С самого утра в кафедральном соборе зазвонили колокола, и все жители Шверина, совсем недавно веселившиеся на карнавале, узнали, что они могут стать свидетелями уже давно не виданного, почти позабытого за время господства Валленштейна, увлекательного зрелища — аутодафе. Тяжёлый, заунывный, похоронный звон плыл над столицей герцогства, заставляя обывателей трепетать от священного ужаса и в то же время вызывая жгучий болезненный интерес к предстоящим нечеловеческим мучениям несчастной жертвы инквизиции.

Необходимо заметить, что католики ненамного обогнали протестантов по количеству живых костров в Мекленбурге, да и вообще во всей Германии за последние полвека, но Валленштейн, захвативший в 1627 году это протестантское княжество, не только вновь пооткрывал католические храмы и монастыри, но и напрочь лишил несчастных мекленбуржцев самых изуверских, а значит, и самых интересных видов казни, в том числе и сожжения смертника живьём на медленном огне. Поэтому мекленбуржцы завидовали жителям Кёльна, Трира, Падеборна и других городов, где обвинённых в ереси или в колдовстве сжигали тысячами.
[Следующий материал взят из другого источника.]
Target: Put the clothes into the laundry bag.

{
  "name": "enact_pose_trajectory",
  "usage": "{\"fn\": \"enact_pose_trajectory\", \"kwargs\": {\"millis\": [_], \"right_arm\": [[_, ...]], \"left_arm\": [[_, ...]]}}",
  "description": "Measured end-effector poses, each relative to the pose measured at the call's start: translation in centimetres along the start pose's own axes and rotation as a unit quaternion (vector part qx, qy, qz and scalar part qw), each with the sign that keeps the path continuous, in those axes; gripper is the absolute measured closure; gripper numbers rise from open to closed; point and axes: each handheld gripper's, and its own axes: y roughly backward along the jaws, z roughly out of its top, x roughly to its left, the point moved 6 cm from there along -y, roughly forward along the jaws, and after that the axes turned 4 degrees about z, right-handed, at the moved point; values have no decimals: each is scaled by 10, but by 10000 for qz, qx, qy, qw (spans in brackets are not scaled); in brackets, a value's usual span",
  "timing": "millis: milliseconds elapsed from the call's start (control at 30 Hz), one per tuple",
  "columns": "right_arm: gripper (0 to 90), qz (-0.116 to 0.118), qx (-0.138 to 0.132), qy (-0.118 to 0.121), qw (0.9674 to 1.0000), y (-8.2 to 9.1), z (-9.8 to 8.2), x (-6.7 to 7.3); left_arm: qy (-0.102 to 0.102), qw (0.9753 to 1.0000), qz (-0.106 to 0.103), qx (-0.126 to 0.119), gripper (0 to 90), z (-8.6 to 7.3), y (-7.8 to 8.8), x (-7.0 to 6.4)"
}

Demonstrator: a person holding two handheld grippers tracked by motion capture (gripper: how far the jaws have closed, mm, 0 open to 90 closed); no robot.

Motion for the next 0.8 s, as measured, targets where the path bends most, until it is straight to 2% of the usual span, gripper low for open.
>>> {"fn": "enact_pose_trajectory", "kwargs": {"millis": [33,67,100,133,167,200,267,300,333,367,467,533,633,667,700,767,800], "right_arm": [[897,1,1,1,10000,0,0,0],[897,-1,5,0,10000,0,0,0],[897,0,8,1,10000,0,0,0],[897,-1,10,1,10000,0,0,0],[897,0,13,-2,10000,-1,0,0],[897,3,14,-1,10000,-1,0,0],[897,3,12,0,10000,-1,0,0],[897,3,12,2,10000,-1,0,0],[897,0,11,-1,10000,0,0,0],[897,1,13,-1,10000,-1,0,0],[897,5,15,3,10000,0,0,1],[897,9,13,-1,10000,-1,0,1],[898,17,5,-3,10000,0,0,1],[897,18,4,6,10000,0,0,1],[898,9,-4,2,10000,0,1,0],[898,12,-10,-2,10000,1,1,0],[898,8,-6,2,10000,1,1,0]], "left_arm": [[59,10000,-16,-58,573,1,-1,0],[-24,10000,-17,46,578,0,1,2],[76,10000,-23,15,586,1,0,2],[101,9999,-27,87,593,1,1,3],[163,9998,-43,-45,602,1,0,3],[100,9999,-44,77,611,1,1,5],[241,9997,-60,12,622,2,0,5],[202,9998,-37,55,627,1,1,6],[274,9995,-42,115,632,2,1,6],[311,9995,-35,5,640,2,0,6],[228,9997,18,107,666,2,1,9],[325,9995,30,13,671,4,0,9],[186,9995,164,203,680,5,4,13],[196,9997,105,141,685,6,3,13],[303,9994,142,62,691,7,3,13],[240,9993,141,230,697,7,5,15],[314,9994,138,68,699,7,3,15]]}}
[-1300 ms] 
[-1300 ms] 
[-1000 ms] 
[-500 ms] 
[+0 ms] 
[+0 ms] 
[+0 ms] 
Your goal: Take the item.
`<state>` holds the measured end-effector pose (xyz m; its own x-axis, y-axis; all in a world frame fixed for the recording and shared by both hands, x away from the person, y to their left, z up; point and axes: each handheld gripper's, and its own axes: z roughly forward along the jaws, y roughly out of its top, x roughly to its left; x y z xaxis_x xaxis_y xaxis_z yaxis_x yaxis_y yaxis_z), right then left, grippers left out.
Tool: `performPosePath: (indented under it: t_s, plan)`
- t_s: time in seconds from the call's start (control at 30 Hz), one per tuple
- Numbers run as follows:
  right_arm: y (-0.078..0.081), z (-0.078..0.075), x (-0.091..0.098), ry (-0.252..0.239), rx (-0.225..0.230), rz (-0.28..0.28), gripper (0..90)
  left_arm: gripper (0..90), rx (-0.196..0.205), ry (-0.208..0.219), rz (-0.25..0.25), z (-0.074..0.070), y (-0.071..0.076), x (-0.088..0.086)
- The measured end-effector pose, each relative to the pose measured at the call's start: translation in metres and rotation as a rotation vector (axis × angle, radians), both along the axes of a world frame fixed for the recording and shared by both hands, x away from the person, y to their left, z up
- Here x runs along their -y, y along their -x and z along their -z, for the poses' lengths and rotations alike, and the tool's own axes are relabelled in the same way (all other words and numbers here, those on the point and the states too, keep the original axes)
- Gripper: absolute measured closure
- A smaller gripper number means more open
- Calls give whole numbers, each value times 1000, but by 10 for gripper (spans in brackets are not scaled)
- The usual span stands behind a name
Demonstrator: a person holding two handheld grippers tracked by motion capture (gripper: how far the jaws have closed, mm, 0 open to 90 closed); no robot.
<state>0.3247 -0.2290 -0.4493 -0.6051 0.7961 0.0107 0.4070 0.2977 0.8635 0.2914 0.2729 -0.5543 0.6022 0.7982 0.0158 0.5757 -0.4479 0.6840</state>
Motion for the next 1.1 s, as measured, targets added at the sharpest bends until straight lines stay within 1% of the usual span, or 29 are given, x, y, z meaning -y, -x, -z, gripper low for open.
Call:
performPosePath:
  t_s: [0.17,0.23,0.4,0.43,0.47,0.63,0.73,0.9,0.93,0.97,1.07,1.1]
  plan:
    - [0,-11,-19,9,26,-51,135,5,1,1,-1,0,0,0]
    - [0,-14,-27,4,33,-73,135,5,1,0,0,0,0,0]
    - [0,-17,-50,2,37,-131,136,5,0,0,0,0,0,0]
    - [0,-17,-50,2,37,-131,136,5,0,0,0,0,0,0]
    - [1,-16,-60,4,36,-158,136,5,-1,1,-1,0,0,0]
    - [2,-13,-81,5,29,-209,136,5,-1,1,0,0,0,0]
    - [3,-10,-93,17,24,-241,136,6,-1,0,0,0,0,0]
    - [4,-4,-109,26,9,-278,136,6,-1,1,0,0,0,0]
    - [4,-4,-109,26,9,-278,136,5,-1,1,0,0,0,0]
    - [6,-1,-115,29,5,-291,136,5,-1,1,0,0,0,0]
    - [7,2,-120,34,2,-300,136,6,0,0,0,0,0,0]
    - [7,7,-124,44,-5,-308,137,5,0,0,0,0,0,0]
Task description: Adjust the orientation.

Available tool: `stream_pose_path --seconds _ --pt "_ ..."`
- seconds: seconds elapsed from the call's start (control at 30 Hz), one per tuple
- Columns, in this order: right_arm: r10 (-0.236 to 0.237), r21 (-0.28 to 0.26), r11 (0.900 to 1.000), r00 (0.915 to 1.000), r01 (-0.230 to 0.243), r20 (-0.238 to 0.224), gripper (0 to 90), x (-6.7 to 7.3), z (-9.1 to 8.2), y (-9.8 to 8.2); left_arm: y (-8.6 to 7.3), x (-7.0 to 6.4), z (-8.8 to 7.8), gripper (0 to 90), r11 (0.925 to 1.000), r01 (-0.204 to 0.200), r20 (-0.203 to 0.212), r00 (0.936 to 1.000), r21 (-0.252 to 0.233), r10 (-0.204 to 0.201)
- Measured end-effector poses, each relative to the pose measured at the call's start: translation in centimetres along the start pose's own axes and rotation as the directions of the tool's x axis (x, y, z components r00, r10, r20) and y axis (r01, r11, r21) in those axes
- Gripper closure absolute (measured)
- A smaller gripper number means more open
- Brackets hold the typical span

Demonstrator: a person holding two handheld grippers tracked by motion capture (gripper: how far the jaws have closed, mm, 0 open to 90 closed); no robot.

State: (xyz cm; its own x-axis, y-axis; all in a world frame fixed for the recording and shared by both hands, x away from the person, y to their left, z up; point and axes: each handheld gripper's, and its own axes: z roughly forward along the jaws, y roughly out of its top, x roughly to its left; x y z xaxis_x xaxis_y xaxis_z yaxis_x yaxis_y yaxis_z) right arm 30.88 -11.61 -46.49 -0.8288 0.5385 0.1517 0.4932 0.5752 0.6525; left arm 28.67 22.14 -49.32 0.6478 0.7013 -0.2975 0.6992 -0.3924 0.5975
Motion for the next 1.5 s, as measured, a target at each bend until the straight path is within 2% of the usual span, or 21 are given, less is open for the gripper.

На площади перед собором и недалеко от ратуши у высокого каменного столба с железными цепями уже сложили громадный штабель сухих дров и вязанок хвороста. Этими важными работами руководил знаменитый шверинский палач Иеремия Куприк, который приказывал своим подручным укладывать дрова с таким расчётом, чтобы сожжение ведьмы происходило на медленном огне.

Епископ Мегус, искренне заботившийся о спасении души этой несчастной заблудшей овцы, самолично служил торжественную мессу, необходимую для облегчения страданий в пламени чистилища.

Сам организатор всего этого богоугодного дела Хуго Хемниц долго беседовал с девушкой в её последнем земном пристанище — подвале под ратушей, в котором обычно содержали смертников перед приведением приговора в исполнение. Иезуит всячески утешал её, не жалея ярких красок, рисуя картинки будущего блаженства в раю после очищения в пламени костра и искупления грехов в чистилище.